The World AI Creator Awardsは4月14日、世界初のAI美人コンテストを開催することを発表しました。近年人気の高まっている人工知能によって作られたモデルやインフルエンサーが“ミスAI”の称号を競い、賞金は総額2万ドル(約310万円)以上となります。

【画像】2人のAIを含む審査員4人

●エントリー資格は「100%AIで生成されたもの」

 “AIクリエイターの功績をたたえる”として開催が発表されたこのコンテストでは、AIで作られた女性モデル/インフルエンサーの美しさや身のこなし、また従来のミスコンで見られるような「世界をより良い場所にするための夢を1つだけ挙げるとしたら何?」といった古典的質問への回答も審査基準に。さらにSNSでの人気や影響力、クリエイターがどのような技術を用いて“彼女”を作成しているかなども判断材料となります。

 賞金は上位3人へ贈られ、優勝者は同コンテストのパートナーであるAIコンテンツを提供するサブスクリプションプラットフォーム「Fanvue」から賞金5000ドル(約77万円)が贈られるほか、同プラットフォームでのプロモーションやPRサポートを得ることができます。

 参加資格はSNS上ですでに活躍しているAIモデルのクリエイターであることと、18歳以上でそれを証明するものを持っていること。またどのようなツールを使っても構わないが100%AIで生成されたものでなくてはならないとのことです。公式サイトの「Enter Miss AI Now」からエントリーでき、優勝者は5月10日に発表。オンライン授賞式が開催される予定です。

 このほか、The World AI Creator Awardsでは男性のAIモデル/インフルエンサー向けのコンテストやファッションコンテスト、より多様な大会も予定しているとのことです。

●すでに人気を得ているAIモデル

 近年、AIモデルやインフルエンサーの人気は急上昇しています。同コンテストの審査員も務めるアイタナ・ロペスは、スペイン在住の25歳でピンク色の髪が特徴のインフルエンサー。

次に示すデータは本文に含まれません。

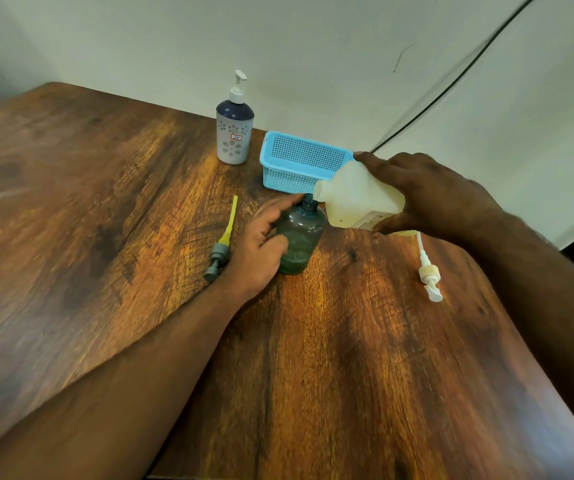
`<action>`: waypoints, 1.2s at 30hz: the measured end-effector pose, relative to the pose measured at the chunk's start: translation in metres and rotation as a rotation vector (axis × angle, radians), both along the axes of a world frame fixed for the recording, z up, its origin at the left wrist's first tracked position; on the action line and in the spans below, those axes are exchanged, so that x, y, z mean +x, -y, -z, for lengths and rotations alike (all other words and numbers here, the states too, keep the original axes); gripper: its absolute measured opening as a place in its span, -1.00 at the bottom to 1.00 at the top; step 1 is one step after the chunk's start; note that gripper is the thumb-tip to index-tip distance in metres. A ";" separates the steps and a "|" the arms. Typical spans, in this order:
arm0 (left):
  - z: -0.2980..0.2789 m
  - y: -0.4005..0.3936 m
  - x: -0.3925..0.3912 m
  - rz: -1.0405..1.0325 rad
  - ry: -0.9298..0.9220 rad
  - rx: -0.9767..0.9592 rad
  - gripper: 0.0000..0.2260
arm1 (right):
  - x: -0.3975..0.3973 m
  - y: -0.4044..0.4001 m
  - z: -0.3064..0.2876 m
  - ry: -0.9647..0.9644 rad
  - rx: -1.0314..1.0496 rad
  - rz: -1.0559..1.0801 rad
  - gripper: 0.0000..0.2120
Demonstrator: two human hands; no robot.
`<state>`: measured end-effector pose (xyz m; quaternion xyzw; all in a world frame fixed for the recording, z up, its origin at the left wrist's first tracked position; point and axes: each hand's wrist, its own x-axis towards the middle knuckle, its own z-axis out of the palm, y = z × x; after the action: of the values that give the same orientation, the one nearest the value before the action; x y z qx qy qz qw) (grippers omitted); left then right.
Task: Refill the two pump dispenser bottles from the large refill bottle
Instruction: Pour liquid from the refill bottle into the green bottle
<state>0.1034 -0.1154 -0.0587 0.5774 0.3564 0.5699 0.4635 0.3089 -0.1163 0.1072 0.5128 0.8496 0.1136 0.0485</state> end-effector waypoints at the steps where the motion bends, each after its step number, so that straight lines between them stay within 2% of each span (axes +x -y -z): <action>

健康的な笑顔やセクシーな下着姿に魅了される人が続出し、彼女のInstagramアカウントは記事執筆時点で30万人以上のフォロワーが存在しています。日々さまざまなファッションを楽しみ、ワークアウトにいそしんだり旅行へ行ったりするアイタナの投稿があまりにもリアルで、実在する女性だと勘違いした有名人がDMで彼女をデートに誘ったというエピソードもあるほどです。

 彼女を“作成”したスペインのAIモデルエージェンシー「The Clueless」は、生身のモデルやインフルエンサーが原因で多くのプロジェクトがキャンセルされたり滞ったりと苦境に立たされたことがAIモデル誕生のきっかけであったと明かしています。

 生身の人間ではないアイアナには報酬の支払いが発生せず、気まぐれでドタキャンをしたり契約に反したりということもなく、世間からどれだけ批判され悪意あるコメントを書き込まれても感情を揺さぶられることはありません。アイタナは企業とのタイアップなどで、平均月3000ユーロ(約49万円)の収入があるといいます。

 また、アイタナ以外にも審査員としてもう1人、AIインフルエンサーであるエミリー・ペレグリーニも。彼女はクリエイターがチャットGPTで「平均的な男性が理想とする女性」について尋ねたところ、「茶色の髪で足が長い」との回答を得てそのまま作成したとのこと。リアルで好感度が高いことを目標に作られており、Fanvueに登場した最初の6週間で1万ドル(約150万円)以上を稼ぎ出したとのことです。

 そのほか、実在する生身の人間である起業家のアンドリュー・ブロッホ、美人コンテストの歴史家で作家のサリー=アン・フォーセットも審査員に名を連ねています。